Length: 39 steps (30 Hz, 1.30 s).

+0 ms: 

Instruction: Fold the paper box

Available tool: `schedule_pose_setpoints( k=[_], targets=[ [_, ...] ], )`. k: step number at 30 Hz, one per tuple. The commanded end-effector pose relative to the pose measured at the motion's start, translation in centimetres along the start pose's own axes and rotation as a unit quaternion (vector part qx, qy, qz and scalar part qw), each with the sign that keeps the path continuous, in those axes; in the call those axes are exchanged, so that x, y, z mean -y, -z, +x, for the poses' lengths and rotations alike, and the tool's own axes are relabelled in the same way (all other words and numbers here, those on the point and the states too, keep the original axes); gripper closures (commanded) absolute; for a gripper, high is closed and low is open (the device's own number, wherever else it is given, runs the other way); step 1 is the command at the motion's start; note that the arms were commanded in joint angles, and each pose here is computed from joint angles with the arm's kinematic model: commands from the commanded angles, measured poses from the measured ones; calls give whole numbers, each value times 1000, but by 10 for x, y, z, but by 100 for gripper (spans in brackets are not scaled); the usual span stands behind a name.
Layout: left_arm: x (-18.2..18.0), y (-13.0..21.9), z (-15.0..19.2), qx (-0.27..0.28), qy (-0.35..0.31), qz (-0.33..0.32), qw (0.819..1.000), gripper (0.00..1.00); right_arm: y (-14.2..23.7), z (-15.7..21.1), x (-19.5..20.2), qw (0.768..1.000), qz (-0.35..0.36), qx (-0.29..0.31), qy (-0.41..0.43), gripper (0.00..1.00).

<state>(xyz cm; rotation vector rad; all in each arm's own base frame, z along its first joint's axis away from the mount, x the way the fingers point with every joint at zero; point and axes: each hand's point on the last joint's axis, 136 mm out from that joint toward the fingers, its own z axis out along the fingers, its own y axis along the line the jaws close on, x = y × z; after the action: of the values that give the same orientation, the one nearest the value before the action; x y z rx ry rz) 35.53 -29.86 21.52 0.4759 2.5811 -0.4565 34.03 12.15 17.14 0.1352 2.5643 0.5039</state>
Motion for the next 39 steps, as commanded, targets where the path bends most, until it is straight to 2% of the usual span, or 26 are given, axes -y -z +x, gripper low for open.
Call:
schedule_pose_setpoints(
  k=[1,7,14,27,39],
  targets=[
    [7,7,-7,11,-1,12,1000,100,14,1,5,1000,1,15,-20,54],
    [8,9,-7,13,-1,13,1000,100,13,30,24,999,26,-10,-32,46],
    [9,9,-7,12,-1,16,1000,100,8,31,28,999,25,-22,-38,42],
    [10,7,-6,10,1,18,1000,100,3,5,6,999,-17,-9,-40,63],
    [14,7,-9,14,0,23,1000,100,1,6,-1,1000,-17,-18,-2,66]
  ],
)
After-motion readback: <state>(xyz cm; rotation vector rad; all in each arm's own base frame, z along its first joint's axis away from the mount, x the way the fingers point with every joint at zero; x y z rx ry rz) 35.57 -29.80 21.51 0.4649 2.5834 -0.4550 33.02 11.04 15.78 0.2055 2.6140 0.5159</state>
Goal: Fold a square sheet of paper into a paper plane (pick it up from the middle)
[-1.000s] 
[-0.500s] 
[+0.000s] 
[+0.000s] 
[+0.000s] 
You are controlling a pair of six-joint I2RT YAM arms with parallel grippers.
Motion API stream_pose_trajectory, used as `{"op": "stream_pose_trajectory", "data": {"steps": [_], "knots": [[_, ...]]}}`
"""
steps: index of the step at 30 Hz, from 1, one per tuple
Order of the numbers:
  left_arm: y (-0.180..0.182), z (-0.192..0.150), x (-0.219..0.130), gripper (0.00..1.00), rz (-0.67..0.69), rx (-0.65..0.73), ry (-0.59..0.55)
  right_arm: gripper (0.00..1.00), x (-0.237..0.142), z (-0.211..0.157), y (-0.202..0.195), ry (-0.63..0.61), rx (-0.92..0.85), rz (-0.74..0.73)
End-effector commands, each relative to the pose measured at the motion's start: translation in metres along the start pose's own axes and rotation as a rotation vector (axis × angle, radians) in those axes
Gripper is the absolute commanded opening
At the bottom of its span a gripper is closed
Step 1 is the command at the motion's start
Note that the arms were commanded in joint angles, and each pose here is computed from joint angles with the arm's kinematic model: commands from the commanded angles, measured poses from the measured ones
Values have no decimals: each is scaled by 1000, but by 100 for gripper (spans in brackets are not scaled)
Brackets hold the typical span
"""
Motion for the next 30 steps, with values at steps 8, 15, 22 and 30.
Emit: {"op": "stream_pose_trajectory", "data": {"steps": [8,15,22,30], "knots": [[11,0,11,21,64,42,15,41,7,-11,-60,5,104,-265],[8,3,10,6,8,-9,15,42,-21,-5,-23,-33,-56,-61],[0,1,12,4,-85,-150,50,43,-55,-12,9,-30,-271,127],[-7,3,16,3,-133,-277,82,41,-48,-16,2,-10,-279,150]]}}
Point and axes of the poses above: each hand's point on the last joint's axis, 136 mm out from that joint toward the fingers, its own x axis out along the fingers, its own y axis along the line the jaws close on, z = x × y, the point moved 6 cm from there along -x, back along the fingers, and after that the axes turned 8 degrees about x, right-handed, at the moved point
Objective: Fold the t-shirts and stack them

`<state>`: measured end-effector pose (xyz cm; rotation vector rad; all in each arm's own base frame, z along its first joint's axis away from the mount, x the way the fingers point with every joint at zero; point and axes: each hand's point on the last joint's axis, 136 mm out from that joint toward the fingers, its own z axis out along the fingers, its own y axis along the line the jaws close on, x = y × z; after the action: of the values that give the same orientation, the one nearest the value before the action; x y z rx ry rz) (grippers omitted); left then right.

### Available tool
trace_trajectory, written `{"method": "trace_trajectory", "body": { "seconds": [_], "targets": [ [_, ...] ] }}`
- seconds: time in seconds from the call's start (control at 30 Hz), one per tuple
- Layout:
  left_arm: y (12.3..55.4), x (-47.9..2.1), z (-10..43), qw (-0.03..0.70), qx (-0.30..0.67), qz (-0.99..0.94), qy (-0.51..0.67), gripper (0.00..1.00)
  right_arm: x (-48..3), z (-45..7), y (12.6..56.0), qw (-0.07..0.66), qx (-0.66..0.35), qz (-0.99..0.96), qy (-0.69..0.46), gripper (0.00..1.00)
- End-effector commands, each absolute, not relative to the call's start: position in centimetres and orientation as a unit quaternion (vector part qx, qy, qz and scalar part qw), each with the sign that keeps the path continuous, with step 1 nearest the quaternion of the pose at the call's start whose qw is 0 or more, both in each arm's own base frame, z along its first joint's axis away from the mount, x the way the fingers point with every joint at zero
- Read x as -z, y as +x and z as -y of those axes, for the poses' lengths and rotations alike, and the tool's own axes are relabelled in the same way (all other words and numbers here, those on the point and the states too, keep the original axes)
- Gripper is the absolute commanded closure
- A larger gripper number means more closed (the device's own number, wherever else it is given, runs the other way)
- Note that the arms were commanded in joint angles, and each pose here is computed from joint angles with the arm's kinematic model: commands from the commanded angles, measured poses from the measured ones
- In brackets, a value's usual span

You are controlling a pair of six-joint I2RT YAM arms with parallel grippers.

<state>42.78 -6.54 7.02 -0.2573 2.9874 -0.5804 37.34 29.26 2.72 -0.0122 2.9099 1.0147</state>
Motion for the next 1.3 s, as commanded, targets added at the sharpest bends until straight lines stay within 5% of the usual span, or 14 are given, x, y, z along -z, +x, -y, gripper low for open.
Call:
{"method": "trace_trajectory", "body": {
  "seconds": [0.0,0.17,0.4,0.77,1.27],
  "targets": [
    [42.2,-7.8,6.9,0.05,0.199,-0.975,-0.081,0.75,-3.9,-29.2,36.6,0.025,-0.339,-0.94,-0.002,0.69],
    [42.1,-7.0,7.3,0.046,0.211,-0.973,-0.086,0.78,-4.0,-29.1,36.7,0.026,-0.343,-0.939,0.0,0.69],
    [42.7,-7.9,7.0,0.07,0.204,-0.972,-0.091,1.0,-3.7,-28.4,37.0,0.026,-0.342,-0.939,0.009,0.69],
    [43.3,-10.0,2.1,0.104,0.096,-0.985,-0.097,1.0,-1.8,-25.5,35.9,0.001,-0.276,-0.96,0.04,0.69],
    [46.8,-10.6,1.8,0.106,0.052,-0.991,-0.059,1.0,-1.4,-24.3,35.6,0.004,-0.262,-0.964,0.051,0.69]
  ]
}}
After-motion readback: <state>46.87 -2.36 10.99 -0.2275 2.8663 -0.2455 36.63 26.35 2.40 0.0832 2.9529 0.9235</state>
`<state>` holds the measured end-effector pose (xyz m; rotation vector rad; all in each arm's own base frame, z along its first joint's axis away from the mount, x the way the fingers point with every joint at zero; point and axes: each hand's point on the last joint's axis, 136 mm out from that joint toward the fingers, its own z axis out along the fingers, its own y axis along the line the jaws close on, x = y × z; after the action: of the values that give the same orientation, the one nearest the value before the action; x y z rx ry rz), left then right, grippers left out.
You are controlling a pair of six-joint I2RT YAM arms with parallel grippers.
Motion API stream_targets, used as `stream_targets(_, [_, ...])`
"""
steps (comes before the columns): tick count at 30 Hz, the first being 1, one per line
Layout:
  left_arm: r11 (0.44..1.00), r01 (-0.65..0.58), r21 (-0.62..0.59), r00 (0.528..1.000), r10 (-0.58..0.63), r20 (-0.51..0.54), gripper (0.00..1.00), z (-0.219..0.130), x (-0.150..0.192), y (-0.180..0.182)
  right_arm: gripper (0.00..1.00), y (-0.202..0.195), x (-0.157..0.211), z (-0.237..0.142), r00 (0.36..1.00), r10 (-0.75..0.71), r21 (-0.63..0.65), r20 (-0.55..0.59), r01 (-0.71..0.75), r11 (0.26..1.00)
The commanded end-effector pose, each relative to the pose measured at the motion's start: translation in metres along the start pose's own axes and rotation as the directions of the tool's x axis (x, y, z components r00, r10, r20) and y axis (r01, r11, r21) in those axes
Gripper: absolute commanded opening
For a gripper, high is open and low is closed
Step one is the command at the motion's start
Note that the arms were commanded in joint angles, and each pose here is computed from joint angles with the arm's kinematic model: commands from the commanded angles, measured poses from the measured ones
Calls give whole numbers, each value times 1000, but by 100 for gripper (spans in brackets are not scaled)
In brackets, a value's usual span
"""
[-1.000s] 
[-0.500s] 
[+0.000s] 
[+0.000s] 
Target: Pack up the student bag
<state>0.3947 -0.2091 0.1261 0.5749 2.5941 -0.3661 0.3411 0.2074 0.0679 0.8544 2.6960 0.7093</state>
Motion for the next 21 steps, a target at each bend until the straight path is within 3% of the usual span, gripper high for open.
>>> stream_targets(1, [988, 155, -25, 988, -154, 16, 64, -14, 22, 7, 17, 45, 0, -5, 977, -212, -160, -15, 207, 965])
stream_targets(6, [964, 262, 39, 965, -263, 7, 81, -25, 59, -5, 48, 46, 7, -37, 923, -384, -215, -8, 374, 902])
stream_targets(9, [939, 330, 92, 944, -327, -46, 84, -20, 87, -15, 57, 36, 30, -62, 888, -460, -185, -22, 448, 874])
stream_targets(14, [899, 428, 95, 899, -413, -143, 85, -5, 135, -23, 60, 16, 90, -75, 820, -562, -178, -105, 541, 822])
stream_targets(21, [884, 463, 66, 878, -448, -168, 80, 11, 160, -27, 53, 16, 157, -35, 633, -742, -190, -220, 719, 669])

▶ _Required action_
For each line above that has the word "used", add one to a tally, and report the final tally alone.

▶ _Reply_
2